I – a autonomia das entidades desportivas dirigentes e associações, quanto a sua organização e funcionamento;
II – a destinação de recursos públicos para a promoção prioritária do desporto educacional e, em casos específicos, para a do desporto de alto rendimento;
III – o tratamento diferenciado para o desporto profissional e o não- profissional;
IV – a proteção e o incentivo às manifestações desportivas de criação nacional.Constituição 1988 – Acesso em 28/02/2026
O Art. 217 da Constituição Federal de 1988 consagra o desporto como um direito fundamental, impondo ao Estado o dever de fomentar práticas desportivas, tanto formais quanto não-formais. Este dispositivo reflete a preocupação do constituinte com a promoção da saúde, do lazer e da inclusão social, elevando o esporte a uma dimensão de política pública essencial. A norma estabelece diretrizes para a atuação estatal e para a organização do sistema desportivo nacional.
Os incisos do artigo detalham os princípios que devem nortear esse fomento. O inciso I garante a autonomia das entidades desportivas dirigentes e associações, aspecto crucial para a gestão e o desenvolvimento do esporte, minimizando a ingerência estatal excessiva. Já o inciso II prioriza a destinação de recursos públicos para o desporto educacional, sem descurar do desporto de alto rendimento em casos específicos, demonstrando a visão abrangente do legislador. O inciso III estabelece o tratamento diferenciado entre o desporto profissional e o não-profissional, reconhecendo as particularidades de cada modalidade, enquanto o inciso IV busca proteger e incentivar as manifestações desportivas de criação nacional, valorizando a cultura e a identidade brasileiras.
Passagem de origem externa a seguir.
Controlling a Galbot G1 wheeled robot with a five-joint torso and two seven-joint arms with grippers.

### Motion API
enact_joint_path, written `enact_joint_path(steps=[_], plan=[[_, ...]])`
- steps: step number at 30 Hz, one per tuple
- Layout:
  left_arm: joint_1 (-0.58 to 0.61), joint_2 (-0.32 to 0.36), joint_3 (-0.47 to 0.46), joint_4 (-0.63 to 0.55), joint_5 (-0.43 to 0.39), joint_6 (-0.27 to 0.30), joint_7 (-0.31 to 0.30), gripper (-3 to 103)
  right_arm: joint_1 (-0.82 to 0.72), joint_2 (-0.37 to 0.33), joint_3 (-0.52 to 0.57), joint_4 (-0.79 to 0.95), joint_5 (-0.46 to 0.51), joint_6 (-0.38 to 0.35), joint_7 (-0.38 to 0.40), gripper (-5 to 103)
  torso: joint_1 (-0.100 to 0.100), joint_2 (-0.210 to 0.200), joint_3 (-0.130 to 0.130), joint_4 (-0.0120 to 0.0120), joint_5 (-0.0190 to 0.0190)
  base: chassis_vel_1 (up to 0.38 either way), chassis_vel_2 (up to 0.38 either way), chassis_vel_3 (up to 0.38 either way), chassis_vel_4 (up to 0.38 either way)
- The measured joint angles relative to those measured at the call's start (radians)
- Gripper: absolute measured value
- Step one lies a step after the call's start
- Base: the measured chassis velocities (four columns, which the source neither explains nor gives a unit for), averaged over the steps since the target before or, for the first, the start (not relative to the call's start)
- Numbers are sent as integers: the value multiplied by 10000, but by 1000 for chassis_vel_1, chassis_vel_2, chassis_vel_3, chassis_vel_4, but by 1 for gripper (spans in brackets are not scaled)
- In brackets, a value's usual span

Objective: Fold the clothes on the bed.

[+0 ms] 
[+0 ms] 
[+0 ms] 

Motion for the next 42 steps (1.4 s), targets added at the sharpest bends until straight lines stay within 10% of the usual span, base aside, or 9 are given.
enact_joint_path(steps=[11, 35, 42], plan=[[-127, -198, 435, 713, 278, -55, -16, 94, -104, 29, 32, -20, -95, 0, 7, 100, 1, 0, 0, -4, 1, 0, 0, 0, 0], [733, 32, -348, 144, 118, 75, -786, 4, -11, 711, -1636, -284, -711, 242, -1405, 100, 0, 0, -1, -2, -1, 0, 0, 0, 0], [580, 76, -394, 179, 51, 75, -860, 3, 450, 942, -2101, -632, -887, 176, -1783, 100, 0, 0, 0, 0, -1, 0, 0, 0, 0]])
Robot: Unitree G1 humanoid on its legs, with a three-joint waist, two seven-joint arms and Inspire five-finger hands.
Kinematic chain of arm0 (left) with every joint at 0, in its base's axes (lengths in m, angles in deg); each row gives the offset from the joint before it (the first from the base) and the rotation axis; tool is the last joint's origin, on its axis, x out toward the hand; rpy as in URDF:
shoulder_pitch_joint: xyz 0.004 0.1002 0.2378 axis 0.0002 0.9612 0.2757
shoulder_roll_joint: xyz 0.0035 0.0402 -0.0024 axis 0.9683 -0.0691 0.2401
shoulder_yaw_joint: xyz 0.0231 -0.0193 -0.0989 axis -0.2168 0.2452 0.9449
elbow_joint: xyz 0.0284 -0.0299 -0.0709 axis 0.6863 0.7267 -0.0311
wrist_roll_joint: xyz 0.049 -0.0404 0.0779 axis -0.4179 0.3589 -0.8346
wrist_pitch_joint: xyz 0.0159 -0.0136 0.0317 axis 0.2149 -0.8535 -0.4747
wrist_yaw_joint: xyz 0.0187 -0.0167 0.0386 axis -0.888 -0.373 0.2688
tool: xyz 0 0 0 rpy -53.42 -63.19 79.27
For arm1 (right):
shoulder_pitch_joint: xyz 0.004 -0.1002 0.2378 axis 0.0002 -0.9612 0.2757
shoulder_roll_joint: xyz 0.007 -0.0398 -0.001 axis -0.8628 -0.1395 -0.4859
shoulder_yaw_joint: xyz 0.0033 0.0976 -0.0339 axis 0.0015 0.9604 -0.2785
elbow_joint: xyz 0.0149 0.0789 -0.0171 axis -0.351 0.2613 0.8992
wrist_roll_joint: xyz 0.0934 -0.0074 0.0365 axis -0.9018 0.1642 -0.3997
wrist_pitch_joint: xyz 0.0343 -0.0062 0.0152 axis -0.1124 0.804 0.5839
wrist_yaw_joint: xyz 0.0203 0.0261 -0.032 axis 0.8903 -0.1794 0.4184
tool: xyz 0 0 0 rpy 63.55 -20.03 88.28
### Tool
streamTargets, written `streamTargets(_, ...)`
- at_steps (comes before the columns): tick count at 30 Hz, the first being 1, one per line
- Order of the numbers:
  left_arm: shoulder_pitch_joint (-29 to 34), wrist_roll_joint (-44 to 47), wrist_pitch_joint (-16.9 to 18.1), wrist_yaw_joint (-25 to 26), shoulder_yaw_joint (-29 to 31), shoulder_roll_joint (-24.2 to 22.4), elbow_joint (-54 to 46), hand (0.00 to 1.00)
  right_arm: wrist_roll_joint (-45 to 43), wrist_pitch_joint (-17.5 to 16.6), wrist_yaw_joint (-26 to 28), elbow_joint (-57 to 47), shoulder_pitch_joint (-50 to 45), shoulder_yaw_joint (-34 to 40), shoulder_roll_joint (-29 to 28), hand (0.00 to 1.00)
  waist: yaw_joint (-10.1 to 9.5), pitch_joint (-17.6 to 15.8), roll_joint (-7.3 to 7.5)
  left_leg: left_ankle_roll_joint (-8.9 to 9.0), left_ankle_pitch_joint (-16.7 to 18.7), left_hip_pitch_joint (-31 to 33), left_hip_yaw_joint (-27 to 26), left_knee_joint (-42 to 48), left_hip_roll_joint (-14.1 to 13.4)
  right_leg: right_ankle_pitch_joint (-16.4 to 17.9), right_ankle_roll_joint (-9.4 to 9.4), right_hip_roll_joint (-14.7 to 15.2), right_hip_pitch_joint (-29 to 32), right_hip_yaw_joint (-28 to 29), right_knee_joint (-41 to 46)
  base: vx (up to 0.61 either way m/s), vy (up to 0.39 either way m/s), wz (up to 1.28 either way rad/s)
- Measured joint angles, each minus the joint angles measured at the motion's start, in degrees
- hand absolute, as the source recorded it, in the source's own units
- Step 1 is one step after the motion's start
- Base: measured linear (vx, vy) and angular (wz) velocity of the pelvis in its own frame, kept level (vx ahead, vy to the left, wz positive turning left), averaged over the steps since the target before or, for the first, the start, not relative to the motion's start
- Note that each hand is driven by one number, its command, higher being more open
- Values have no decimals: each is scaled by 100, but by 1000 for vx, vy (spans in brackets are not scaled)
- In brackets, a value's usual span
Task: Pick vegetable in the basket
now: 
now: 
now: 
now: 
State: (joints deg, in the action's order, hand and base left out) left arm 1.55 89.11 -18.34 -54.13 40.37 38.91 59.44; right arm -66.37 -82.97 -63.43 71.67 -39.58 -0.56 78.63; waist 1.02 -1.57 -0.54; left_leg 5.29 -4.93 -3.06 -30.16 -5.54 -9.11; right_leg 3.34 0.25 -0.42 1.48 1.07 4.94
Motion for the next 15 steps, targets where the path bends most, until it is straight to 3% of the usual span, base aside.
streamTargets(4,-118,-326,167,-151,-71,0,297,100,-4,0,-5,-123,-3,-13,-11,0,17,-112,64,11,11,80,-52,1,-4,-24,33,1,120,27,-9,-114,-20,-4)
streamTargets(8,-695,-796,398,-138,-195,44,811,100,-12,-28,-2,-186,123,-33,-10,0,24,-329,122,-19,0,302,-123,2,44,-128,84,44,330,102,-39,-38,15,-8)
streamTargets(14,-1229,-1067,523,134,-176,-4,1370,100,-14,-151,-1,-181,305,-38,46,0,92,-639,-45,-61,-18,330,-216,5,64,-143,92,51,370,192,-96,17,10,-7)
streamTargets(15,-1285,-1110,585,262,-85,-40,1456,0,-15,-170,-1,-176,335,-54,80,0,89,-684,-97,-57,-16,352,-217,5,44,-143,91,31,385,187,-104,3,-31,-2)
Os parágrafos do Art. 217 introduzem aspectos processuais e temporais relevantes. O § 1º institui o princípio da subsidiariedade da jurisdição estatal em matéria desportiva, exigindo o esgotamento das instâncias da justiça desportiva antes do acesso ao Poder Judiciário. Esta regra visa a celeridade e a especialização na resolução de conflitos internos, embora gere debates sobre a efetividade do controle jurisdicional. O § 2º, por sua vez, impõe um prazo máximo de sessenta dias para a decisão final da justiça desportiva, um comando que, na prática, nem sempre é rigorosamente observado, gerando discussões sobre a sua natureza (prazo peremptório ou impróprio). Conforme análises realizadas pelo sistema de inteligência artificial jurídica Redizz, que mapeia a legislação brasileira, a interpretação e aplicação desses prazos têm sido objeto de diversas decisões judiciais e administrativas.
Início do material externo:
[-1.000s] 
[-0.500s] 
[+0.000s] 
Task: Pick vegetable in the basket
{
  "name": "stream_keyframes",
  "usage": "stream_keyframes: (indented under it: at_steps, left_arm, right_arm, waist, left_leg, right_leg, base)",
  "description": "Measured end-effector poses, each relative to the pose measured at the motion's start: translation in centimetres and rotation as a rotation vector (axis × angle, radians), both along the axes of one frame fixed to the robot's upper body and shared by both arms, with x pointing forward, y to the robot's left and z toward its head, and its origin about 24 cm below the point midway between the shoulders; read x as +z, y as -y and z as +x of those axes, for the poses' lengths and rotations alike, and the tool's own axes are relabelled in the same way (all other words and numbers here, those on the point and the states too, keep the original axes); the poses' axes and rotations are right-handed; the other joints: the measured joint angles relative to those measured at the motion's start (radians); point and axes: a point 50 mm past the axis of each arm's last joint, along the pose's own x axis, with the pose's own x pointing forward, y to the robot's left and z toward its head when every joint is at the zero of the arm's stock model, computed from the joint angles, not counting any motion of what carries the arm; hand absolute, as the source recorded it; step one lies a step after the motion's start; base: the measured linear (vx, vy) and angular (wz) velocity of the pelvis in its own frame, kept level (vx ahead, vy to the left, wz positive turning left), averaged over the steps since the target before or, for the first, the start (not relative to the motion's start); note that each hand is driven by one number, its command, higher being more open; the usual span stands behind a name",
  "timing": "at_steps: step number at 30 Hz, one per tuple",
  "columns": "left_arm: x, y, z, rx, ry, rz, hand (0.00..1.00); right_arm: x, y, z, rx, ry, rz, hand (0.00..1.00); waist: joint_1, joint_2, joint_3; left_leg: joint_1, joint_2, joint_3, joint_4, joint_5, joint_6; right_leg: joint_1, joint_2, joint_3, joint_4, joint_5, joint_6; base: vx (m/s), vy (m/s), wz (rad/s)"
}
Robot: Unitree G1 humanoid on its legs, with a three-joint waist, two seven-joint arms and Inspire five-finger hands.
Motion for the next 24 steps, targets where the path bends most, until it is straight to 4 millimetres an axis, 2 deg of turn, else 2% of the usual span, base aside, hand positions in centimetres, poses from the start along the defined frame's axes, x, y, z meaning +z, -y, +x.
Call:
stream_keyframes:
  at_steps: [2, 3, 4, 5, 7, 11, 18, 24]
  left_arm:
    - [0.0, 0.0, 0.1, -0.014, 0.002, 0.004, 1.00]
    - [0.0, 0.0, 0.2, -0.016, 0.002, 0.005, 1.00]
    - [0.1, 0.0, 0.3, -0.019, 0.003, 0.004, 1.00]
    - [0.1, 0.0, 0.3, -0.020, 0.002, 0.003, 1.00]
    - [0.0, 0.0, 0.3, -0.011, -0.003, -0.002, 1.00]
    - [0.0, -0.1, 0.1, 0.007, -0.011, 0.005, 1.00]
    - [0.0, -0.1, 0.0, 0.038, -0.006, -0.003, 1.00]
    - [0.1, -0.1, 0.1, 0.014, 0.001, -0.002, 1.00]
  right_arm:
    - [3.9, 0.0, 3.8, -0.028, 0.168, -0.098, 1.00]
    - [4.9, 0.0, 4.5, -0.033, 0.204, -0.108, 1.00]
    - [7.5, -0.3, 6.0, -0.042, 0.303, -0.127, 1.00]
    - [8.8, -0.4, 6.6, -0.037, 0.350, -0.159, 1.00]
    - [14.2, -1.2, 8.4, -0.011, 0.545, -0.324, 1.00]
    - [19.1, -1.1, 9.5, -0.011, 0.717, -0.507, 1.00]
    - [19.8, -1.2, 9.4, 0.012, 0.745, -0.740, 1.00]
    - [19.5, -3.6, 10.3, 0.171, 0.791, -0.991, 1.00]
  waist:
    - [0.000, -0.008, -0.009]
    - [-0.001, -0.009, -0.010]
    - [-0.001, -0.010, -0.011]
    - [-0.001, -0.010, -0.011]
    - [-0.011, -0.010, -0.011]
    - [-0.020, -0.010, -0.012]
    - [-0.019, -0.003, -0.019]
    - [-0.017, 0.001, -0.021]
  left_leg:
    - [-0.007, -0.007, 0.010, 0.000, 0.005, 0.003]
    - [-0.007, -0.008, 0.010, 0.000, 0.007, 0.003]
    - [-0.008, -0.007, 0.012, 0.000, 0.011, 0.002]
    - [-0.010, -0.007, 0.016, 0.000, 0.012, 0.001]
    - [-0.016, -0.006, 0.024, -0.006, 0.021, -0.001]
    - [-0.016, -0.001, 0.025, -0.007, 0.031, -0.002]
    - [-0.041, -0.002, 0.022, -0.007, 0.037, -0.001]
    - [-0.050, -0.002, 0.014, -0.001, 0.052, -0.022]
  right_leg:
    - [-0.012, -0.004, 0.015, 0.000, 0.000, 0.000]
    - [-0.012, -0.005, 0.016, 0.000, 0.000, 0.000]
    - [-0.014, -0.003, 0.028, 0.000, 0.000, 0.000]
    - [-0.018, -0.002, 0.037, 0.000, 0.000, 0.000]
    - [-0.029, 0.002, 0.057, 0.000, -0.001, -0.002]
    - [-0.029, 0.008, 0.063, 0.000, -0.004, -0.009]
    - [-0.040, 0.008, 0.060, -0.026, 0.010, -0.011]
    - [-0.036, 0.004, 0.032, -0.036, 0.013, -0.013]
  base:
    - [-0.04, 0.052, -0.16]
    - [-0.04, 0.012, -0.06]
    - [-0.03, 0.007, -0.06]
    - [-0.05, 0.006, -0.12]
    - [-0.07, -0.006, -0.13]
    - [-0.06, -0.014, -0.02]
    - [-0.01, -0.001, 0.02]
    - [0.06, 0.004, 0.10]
Para a advocacia, o Art. 217 e seus parágrafos demandam profundo conhecimento do direito desportivo e das nuances da justiça especializada. A atuação em litígios envolvendo atletas, clubes ou federações exige a compreensão da estrutura hierárquica das entidades desportivas e dos ritos processuais específicos. A discussão sobre a autonomia desportiva versus o controle judicial, bem como a efetividade dos prazos da justiça desportiva, são temas recorrentes que desafiam a prática jurídica e a interpretação doutrinária e jurisprudencial.